In 1999, soon after the Port of Cork Company took the reins of management, it introduced a strategic development plan that would guide the port’s progress over the next few decades. One of the most important facets of this plan was the need to expand the port’s facilities to cope with increasingly large vessels and greater volumes of both cargo and passengers passing through it.
“In addition to reviewing the planning decision we engaged with state agencies, stakeholders and local communities to ensure that issues and fears were addressed where possible,” says Michael. “We took their feedback onboard as part of the consultation process, integrating it with our priorities of water depth, vessel access and land transport connections. We have now finished the strategic review and are designing the new facilities that, once completed will be presented to local communities and the regulatory authorities for discussion. By early 2012 we hope to be in a position to lodge a new planning application, primarily for development in the Ringaskiddy lower harbour area.”

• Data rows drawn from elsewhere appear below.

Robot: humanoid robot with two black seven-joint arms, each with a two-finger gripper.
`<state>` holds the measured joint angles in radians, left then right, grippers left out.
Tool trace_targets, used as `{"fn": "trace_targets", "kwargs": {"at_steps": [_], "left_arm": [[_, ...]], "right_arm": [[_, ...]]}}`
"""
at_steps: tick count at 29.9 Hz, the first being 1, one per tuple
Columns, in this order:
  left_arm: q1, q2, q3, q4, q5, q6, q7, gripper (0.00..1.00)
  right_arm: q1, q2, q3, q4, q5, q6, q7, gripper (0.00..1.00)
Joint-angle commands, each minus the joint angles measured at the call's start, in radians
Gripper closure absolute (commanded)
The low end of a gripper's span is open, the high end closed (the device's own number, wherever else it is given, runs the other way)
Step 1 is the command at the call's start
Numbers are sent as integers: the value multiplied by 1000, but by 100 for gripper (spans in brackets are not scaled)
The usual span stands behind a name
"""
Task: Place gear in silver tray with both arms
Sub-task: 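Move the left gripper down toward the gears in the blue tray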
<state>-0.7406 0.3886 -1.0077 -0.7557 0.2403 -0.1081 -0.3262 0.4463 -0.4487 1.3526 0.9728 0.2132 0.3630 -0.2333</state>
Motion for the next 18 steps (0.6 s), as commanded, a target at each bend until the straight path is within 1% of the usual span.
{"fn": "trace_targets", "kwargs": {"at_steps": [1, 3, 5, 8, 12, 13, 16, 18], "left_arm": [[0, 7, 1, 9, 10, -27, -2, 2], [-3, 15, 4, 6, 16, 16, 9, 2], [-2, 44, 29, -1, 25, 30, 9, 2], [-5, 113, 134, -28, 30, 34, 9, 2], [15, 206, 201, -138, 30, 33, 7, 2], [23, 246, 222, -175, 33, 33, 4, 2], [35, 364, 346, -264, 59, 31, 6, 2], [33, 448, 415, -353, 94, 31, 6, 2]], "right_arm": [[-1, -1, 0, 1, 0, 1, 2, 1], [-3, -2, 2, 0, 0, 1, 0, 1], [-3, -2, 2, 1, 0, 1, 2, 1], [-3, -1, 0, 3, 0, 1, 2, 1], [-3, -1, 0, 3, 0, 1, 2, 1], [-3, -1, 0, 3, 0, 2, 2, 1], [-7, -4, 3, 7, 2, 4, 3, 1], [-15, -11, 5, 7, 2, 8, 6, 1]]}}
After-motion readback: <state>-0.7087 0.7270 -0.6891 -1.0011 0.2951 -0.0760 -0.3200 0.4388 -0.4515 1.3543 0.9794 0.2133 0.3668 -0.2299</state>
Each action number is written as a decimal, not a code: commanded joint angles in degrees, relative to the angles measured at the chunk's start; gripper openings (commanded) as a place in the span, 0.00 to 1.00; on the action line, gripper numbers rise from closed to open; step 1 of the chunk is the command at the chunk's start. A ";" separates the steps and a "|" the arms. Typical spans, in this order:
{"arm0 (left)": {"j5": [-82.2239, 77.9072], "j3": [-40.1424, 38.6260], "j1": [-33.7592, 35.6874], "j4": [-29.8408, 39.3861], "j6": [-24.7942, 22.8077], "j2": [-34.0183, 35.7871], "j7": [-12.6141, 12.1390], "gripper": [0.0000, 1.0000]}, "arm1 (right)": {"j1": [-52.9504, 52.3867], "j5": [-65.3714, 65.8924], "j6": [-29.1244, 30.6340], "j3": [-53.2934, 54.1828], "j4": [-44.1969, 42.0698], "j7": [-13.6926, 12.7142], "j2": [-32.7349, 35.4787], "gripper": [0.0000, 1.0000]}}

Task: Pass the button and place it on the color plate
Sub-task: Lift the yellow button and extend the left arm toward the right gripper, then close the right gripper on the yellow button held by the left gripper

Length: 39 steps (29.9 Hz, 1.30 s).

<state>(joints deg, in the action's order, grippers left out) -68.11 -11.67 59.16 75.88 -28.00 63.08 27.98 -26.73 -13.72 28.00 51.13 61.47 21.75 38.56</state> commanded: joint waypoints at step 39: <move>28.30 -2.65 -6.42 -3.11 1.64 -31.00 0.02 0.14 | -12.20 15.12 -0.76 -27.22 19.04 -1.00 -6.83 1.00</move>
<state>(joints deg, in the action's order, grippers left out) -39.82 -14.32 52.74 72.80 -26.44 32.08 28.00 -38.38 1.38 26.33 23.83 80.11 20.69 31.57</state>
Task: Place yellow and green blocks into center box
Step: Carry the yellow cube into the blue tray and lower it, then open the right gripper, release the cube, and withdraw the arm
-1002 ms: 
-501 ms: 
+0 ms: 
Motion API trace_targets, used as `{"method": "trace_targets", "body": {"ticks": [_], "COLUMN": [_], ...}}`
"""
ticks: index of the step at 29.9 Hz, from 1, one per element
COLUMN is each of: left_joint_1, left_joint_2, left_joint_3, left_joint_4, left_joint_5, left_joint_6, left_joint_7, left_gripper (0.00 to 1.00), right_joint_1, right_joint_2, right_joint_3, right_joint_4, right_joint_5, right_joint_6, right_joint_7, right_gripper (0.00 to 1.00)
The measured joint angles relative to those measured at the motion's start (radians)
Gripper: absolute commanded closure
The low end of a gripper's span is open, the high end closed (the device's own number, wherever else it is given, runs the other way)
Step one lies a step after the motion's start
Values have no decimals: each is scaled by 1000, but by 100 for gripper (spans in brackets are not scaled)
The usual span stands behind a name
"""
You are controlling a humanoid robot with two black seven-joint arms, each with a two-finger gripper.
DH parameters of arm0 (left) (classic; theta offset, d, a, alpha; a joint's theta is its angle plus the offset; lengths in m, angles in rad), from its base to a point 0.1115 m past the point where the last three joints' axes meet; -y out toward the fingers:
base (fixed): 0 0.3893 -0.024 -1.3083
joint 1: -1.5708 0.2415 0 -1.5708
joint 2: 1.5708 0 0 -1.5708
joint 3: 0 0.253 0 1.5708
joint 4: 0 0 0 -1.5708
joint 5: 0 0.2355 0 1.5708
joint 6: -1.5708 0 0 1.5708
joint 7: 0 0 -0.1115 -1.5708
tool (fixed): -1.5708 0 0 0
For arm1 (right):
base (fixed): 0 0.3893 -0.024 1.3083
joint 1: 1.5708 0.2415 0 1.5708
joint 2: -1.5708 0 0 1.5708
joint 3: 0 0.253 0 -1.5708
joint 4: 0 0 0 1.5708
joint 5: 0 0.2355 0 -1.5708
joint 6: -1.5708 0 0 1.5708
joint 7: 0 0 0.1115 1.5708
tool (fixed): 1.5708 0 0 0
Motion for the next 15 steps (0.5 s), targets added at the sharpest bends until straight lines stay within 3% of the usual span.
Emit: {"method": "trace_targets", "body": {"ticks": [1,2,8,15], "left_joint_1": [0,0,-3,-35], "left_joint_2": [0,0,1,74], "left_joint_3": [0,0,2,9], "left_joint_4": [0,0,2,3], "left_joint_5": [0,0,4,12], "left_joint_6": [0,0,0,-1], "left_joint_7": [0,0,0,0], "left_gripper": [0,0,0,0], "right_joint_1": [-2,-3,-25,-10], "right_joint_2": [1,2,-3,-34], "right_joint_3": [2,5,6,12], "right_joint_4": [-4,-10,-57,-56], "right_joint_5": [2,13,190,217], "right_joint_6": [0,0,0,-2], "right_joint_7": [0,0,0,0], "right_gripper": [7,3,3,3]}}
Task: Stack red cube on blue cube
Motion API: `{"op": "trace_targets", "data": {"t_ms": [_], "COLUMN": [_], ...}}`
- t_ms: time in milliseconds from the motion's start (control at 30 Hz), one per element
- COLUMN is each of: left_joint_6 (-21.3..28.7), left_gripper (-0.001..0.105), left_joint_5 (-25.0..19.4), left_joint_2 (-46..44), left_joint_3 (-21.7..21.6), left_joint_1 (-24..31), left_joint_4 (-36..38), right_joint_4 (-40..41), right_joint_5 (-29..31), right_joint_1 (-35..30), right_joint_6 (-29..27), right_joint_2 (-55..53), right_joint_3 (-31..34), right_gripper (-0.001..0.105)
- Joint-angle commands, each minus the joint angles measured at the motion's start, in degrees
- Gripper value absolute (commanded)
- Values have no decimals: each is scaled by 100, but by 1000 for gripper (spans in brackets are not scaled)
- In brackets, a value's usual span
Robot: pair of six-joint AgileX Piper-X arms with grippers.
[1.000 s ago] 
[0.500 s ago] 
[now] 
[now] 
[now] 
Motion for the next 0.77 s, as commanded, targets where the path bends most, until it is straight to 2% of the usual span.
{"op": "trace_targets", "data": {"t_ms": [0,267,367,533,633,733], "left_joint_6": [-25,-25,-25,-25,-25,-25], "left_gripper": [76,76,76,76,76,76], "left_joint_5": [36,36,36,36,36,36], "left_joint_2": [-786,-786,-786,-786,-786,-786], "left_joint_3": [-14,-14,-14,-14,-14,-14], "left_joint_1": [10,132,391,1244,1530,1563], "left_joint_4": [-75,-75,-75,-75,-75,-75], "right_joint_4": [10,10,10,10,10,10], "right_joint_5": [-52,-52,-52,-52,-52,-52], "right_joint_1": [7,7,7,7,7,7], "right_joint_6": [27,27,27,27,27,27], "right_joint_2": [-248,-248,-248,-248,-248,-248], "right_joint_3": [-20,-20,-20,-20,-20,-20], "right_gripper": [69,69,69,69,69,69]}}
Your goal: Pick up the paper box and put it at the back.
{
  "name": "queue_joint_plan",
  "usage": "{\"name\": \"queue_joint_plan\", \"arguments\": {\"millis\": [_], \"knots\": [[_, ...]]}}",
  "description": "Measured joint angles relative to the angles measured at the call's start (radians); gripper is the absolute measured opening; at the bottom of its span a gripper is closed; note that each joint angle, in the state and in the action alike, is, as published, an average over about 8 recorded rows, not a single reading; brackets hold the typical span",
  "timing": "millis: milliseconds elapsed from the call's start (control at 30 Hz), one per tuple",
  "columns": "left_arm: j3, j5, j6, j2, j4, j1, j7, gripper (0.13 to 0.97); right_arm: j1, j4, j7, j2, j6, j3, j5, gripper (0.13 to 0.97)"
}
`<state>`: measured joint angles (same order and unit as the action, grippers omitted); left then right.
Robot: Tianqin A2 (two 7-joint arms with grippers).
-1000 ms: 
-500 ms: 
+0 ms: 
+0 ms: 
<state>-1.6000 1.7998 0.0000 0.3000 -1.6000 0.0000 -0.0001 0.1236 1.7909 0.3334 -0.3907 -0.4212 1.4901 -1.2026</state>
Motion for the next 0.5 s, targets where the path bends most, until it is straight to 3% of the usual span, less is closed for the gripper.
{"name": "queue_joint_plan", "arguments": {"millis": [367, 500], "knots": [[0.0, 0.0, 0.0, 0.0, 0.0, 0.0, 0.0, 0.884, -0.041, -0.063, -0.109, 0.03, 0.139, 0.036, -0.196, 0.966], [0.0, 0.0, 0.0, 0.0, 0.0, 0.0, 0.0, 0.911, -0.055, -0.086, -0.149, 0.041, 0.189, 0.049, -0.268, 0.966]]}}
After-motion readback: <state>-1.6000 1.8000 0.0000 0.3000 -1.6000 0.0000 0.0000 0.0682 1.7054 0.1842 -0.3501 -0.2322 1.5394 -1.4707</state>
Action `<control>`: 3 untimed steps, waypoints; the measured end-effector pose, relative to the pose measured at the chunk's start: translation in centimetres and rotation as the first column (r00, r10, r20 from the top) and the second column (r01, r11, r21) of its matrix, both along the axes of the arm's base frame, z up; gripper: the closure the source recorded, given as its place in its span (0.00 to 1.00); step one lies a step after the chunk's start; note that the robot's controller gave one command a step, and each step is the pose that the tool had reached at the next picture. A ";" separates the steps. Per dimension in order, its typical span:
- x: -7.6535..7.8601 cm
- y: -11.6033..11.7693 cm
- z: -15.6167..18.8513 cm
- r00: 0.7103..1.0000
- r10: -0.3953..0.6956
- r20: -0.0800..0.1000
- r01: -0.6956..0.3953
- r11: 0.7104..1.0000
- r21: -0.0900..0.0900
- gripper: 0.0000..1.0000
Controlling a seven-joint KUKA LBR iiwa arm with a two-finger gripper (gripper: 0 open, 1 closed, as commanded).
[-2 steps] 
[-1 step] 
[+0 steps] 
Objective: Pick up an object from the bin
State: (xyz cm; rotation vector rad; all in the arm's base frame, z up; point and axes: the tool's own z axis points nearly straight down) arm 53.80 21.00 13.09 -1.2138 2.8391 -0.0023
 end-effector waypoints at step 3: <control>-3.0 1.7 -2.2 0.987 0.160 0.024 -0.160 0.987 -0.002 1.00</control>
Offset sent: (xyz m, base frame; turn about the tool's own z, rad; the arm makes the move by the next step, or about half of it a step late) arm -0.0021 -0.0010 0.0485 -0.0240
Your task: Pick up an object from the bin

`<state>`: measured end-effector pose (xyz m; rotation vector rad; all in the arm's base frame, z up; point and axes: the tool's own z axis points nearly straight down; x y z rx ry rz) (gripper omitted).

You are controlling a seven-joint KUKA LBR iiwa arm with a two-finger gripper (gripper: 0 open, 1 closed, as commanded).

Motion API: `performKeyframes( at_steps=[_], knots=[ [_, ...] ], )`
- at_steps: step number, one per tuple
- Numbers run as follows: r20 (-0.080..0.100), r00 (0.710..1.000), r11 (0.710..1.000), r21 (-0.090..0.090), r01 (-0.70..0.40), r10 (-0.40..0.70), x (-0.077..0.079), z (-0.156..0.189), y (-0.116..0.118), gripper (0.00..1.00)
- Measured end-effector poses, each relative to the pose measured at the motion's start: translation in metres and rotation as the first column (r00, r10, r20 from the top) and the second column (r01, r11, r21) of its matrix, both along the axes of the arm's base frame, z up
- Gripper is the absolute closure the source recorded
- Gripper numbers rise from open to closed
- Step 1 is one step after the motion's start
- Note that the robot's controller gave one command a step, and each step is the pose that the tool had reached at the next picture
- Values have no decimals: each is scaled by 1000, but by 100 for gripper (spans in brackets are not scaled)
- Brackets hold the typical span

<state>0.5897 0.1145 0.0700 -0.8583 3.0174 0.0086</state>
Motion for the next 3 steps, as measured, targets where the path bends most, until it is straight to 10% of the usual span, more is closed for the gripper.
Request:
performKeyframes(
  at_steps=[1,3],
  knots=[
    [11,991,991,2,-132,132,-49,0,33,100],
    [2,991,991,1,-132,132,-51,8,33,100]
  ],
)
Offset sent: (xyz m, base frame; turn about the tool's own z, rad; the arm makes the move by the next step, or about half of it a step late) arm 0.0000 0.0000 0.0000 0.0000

To ensure that development is in line with the expectations of users and in consultation with local communities, the Port of Cork Company worked extensively with its customer base. As an island nation import and export trade volumes are a vital factor in Ireland’s economy, accounting for 97 per cent of goods moving through its ports, so it was no surprise that many customers were proactive in consulting with the company. One important factor that arose from these discussions was the future of the energy sector and alternative sources of fuels.
Michael illustrates how the port is approaching this issue: “We have an appointed director on a new company called MERC3 (Maritime Energy Resource Centre), a joint venture between University College Cork, the Cork Institute of Technology and the Irish Naval Service. The Port Company has demonstrated its commitment by transferring over three acres of port land to the MERC3 project, which will look at the development of alternative energies such as wind, wave and tidal energy and is focusing on the future development of incubation units to expand the research capabilities.”
The port has a long and progressive relationship with the cruise liner industry and this has become another key development area for the Port of Cork Company. “It brings over 100,000 passengers and crew to the region,” highlights Michael. “We hired UK consultants GP Wild to carry out a study into that contribution it made to the local tourism industry and the results put it in the region of 73 euros per head, meaning a total of seven to eight million euros direct spend for the region. Combined with results from other studies, we estimate that cruise traffic passing through the Port of Cork amounts to more than 20 million euros of both direct and indirect spend.”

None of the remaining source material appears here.